さて、ここでこの日の第一の目的であるご祈祷である。お札やお守りを入手する建物の一角にその受付があり、神楽と御饌(みけ)のいずれかを選ぶことになる。今回は一般的な祈祷ということで後者を選択。安全祈願を選択し、儀式までしばらく待機する。
そして呼ばれて御饌殿に昇殿する。これまでの伊勢神宮参拝はそのまま正殿に行っただけで、こういう形で別の建物に入るのは初めてである。さまざまな願いを持って参拝に来た人たちもおり、およそ20人ほどが昇殿する。
ここで神職により祝詞が詠みあげられ、続いてお祓い、そして二礼二拍手一拝という手順。
その間、およそ15分。外の参道の砂利を踏みしめる参拝客たちの足音は聞こえてくるが、そんな中の微妙な静けさが、遠くまで参拝に来たのだなと感じさせる。会社での神社祈願といえば、年始と年度初めに商売繁盛の伏見稲荷にて祝詞奏上を行うのだが、その時は祈祷のスペースに入っても、常に後ろからの賽銭投げ入れの音や歓声が大きく、なかなか落ち着けないというのがあるのだが・・・。(また、支店長がいるからいいものの、その他のお歴々を飛び越して私が会社代表で手を合わせるというのは、組織という点で見ると恐れ多いことなのだが)
清々しい気分になり、再び参道から正殿を目指す。ある人の説では、「まずは正殿に参拝して、その後の復路にて祈祷の申し込みを行う」のが正しい参拝の方法だとか。やはりまずは総元締めというか、主として祀られている存在の天照大神に顔を出しておかなければ、ということだろうか。
そしてやってきた正殿。石畳の下から見上げるという構図も、それだけですでに神々しさを感じる。でもやはりいるんだよな、正殿を背にピースサインで写真を撮るグループというのが・・・。

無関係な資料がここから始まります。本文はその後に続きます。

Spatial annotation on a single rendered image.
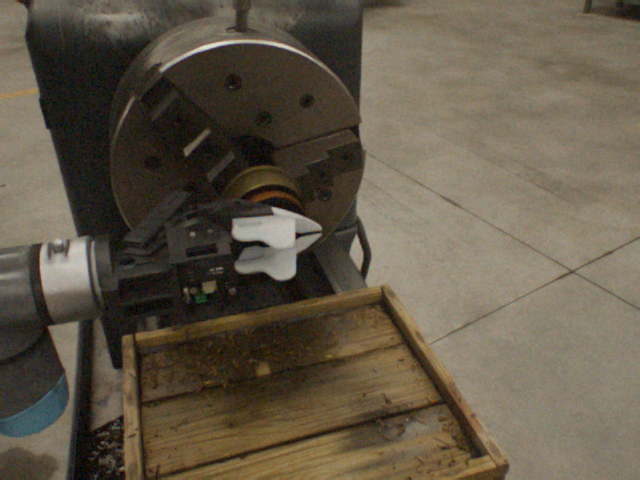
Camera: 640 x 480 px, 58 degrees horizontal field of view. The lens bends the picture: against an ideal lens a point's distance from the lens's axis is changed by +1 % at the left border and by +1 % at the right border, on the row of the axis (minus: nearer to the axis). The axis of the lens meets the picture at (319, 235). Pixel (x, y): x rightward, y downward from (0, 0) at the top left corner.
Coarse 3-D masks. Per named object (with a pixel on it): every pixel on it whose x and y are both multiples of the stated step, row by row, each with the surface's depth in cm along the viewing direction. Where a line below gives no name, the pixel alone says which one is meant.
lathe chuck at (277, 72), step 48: (192, 48) 62; (240, 48) 63; (288, 48) 64; (192, 96) 64; (240, 96) 65; (288, 96) 67; (336, 96) 69; (144, 144) 65; (288, 144) 70; (144, 192) 68; (192, 192) 70; (336, 192) 76
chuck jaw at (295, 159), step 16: (352, 128) 72; (304, 144) 70; (320, 144) 69; (336, 144) 68; (352, 144) 68; (272, 160) 68; (288, 160) 67; (304, 160) 66; (320, 160) 66; (336, 160) 69; (352, 160) 70; (304, 176) 64; (320, 176) 68; (304, 192) 65
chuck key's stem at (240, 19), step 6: (234, 0) 64; (240, 0) 63; (246, 0) 64; (234, 6) 64; (240, 6) 64; (246, 6) 64; (240, 12) 64; (246, 12) 65; (240, 18) 65; (246, 18) 65; (240, 24) 65; (246, 24) 65; (240, 30) 65; (246, 30) 66
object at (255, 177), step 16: (240, 176) 61; (256, 176) 61; (272, 176) 61; (288, 176) 63; (224, 192) 61; (240, 192) 59; (256, 192) 59; (272, 192) 58; (288, 192) 60; (288, 208) 58; (304, 208) 62
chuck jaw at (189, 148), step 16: (160, 80) 62; (144, 96) 62; (160, 96) 63; (176, 96) 59; (160, 112) 60; (176, 112) 60; (192, 112) 61; (160, 128) 60; (176, 128) 61; (192, 128) 61; (208, 128) 61; (192, 144) 62; (208, 144) 61; (224, 144) 61; (192, 160) 61; (208, 160) 62; (224, 160) 61; (240, 160) 62; (208, 176) 62; (224, 176) 61
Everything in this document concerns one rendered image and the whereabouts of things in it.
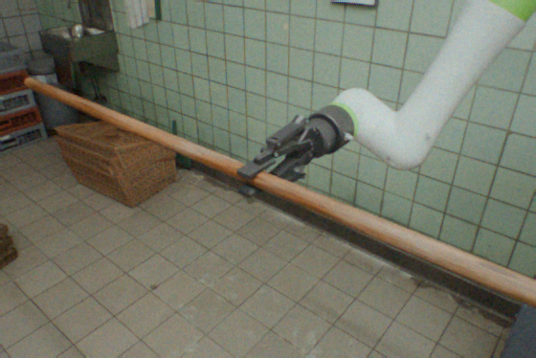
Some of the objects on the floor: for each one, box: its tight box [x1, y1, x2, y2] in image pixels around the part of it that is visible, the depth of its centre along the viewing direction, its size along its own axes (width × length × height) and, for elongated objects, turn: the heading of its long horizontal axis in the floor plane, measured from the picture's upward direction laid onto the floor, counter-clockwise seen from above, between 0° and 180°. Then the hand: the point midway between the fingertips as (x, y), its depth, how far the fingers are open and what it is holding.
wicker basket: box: [60, 152, 178, 209], centre depth 289 cm, size 49×56×28 cm
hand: (256, 175), depth 74 cm, fingers closed on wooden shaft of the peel, 3 cm apart
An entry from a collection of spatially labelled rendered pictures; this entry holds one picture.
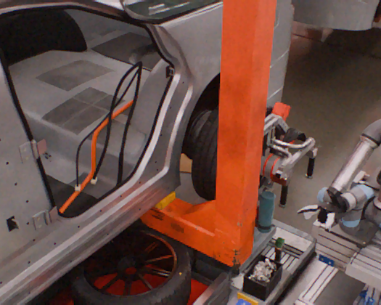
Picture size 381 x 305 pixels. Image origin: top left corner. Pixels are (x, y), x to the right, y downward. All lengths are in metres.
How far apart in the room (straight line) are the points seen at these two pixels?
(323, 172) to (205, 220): 1.99
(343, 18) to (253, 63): 3.27
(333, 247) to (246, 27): 1.28
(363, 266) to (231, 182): 0.78
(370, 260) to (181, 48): 1.41
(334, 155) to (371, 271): 2.31
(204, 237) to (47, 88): 1.41
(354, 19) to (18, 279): 4.08
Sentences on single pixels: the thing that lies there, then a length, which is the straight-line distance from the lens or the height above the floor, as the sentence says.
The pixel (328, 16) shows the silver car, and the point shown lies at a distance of 5.48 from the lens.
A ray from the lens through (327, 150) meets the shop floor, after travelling 5.02.
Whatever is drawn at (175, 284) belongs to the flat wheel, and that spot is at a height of 0.50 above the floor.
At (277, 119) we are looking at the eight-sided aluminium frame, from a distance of 3.10.
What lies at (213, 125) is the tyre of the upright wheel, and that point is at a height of 1.12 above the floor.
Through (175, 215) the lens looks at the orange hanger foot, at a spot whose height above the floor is 0.68.
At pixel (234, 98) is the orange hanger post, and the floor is 1.52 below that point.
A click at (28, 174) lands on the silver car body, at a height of 1.35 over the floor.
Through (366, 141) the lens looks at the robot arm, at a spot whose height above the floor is 1.36.
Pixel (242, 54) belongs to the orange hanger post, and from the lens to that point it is 2.30.
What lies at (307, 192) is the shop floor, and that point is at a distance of 4.44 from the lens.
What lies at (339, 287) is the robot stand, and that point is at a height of 0.21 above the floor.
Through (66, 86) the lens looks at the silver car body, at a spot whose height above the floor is 1.05.
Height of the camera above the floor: 2.62
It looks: 37 degrees down
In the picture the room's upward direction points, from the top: 3 degrees clockwise
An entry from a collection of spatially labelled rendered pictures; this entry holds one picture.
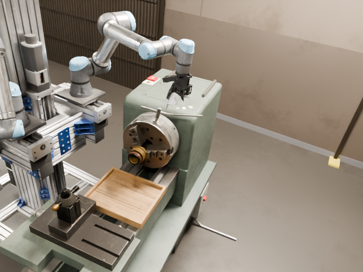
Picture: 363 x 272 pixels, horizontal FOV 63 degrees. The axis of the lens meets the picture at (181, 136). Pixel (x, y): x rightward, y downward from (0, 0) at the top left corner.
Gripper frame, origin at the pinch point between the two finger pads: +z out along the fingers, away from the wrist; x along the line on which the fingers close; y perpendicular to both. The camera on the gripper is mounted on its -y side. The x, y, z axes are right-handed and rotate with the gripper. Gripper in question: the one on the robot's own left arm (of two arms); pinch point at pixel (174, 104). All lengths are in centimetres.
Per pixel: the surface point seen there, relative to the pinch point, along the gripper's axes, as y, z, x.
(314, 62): 8, 21, 239
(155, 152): 2.8, 23.8, -14.2
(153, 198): 13, 46, -23
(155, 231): 13, 80, -17
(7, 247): -9, 44, -91
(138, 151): -2.9, 23.1, -21.8
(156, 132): -1.7, 15.1, -9.4
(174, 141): 5.5, 20.7, -1.9
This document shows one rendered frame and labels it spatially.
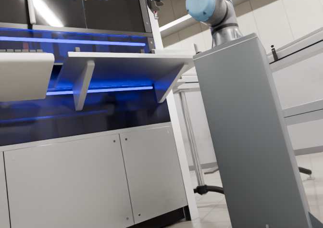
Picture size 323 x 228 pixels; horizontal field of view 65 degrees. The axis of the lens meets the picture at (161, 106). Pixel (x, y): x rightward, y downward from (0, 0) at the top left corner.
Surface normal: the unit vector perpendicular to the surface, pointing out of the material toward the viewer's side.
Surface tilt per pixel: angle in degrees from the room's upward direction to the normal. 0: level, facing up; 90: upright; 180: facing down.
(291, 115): 90
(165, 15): 90
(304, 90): 90
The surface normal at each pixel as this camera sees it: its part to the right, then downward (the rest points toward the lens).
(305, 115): -0.85, 0.09
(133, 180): 0.49, -0.23
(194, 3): -0.65, 0.12
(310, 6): -0.49, -0.04
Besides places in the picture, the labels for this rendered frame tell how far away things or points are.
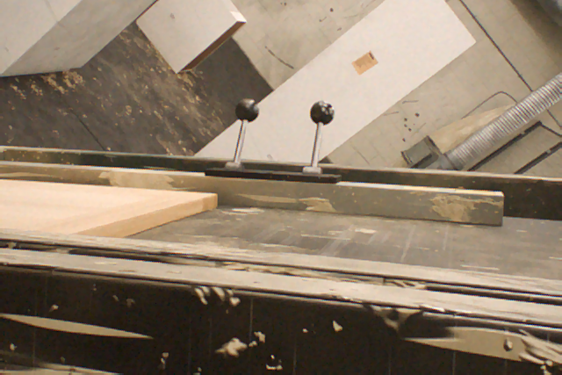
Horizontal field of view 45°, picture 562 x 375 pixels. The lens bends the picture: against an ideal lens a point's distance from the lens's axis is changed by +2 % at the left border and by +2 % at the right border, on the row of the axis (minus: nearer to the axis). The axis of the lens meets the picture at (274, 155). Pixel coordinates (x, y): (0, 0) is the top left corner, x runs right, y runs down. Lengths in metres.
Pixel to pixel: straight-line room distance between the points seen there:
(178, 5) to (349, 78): 2.03
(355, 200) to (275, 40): 8.15
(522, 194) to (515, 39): 7.92
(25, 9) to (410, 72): 2.41
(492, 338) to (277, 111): 4.42
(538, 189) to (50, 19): 2.69
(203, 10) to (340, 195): 5.05
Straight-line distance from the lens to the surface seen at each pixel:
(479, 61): 8.99
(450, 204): 0.92
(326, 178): 0.93
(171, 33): 6.00
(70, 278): 0.25
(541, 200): 1.17
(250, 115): 1.02
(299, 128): 4.60
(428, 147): 6.62
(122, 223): 0.70
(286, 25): 9.02
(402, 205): 0.92
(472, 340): 0.21
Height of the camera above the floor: 1.65
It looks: 14 degrees down
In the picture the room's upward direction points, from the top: 52 degrees clockwise
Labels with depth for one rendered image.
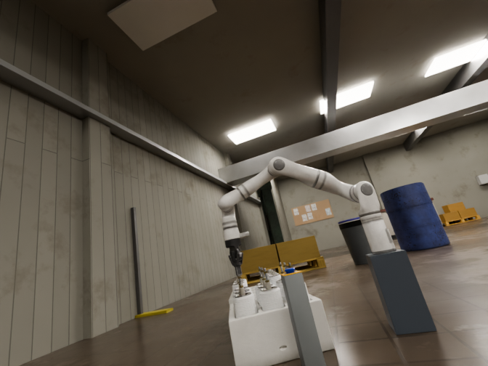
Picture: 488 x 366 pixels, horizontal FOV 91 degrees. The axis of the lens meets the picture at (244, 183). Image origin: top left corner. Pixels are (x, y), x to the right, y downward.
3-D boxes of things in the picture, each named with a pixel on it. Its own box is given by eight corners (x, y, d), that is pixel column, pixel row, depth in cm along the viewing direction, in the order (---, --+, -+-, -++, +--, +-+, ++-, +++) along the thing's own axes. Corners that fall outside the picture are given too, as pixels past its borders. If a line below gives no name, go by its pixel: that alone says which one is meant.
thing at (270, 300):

そして正殿にて手を合わせる。横手から奥の本殿を見ることができるが、何だろう、雰囲気が違う。奥に入って参拝している人たちもいるが、聞いたところでは遷宮に当たって「貢献」をしていただいた会の会員へのサービスという。さすがにそこまでは仕方ないかな。
道順として、別宮の荒祭宮に向かう。するとこちらは結構長い行列ができている。中にはバスツアーで参加している人が、集合時間に間に合うのかどうか添乗員に問いただしている人もいる。結局、行列本体は後ろから見て右側に並んでいるものの、横のスペースが空いているということで、その情報を聞き出した人たちが一斉にそちらに向かっている。ご利益は変わらないという言葉を信じて、支店長と私もそちらに向かう。
この後は再び石でできたパワースポットを見たり、神馬の様子を見たりしながら再び宇治橋に戻る。とりあえずの「公式参拝」はそれほどの問題もなく済んだのかな、と思う。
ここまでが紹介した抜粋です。